Nexavar, also known by the generic name sorafenib, is made by Bayer and Onyx Pharmaceuticals Inc. (ONXX).
Bayer had appealed an earlier decision made by the National Institute of Health and Clinical Excellence, or NICE, last year after the regulator rejected Nexavar in a preliminary review.
Bayer then offered to provide every fourth pack for free, but that concession didn't satisfy NICE. Drug companies negotiating with NICE sometimes offer free products instead of lowering their price, because they fear a concession on price would lead other countries to demand lower prices, too.
The independent body was considering Nexavar to treat advanced hepatocellular carcinoma, or HCC, in patients who are unable to have surgery or other treatments. Normal life expectancy for these patients is less than 24 months.
Nice said trial evidence it saw "showed that sorafenib increases survival by an average further 2.8 months, but at a cost of GBP27,000 per patient. Half of the patients who gained some benefit received less than this amount of additional life."

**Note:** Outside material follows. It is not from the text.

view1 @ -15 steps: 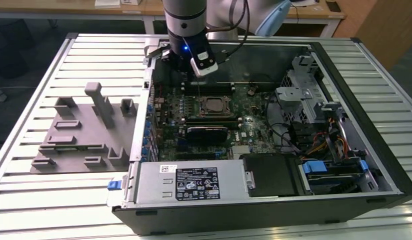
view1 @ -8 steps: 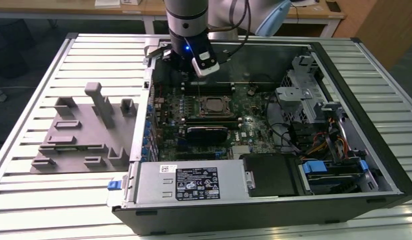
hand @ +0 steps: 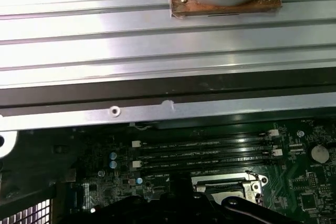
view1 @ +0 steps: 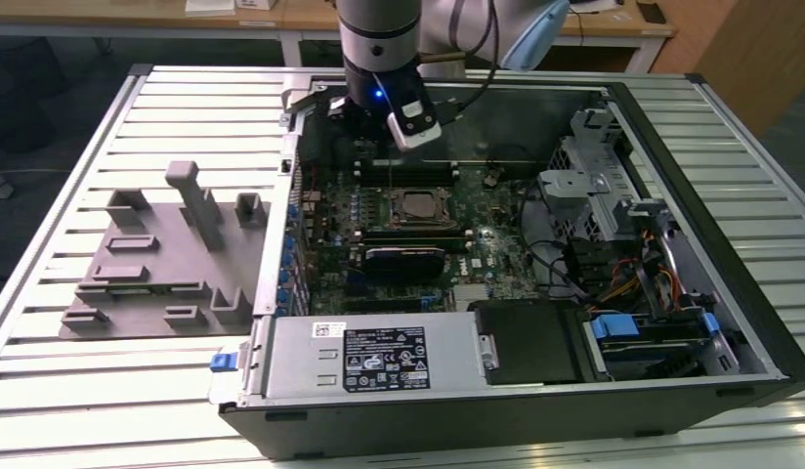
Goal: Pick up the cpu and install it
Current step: 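Install the first cpu locking lever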
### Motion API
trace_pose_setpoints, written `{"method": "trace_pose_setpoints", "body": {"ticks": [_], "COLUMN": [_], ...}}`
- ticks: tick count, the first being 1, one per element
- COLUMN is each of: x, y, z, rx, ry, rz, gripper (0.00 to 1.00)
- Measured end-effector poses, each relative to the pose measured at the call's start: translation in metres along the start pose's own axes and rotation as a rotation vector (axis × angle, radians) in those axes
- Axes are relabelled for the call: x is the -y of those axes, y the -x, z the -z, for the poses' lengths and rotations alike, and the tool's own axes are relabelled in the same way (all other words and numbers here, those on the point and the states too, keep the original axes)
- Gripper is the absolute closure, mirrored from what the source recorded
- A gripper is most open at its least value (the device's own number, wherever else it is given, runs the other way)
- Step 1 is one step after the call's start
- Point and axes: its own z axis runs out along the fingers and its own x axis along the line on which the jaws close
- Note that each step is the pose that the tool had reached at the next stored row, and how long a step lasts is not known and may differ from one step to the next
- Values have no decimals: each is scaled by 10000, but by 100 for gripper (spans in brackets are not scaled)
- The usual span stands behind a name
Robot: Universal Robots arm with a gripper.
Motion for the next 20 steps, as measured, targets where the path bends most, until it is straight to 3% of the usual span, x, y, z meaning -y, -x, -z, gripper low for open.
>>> {"method": "trace_pose_setpoints", "body": {"ticks": [7, 15, 18, 20], "x": [-13, -14, -9, -5], "y": [132, 146, 145, 145], "z": [-5, -8, -17, -27], "rx": [-18, -11, 54, 146], "ry": [-3, -11, -22, -18], "rz": [-6, -9, -21, -18], "gripper": [89, 89, 89, 89]}}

Andrew Dillon, chief executive of NICE said: "We were disappointed not to have been able to recommend the use of sorafenib, but after carefully considering all the evidence, including the proposed patient access scheme in which the manufacturer offered to provide every fourth pack free, sorafenib does not provide enough benefit to patients to justify its high cost."
Noting that the regulator has changed its approach to appraising high cost treatments, which can potentially extend life for terminally ill patients, Dilllion said: "We looked at sorafenib in just the same way but the price is simply too high to justify using NHS [National Health Service] money which could be spent on better value, more effective cancer treatments."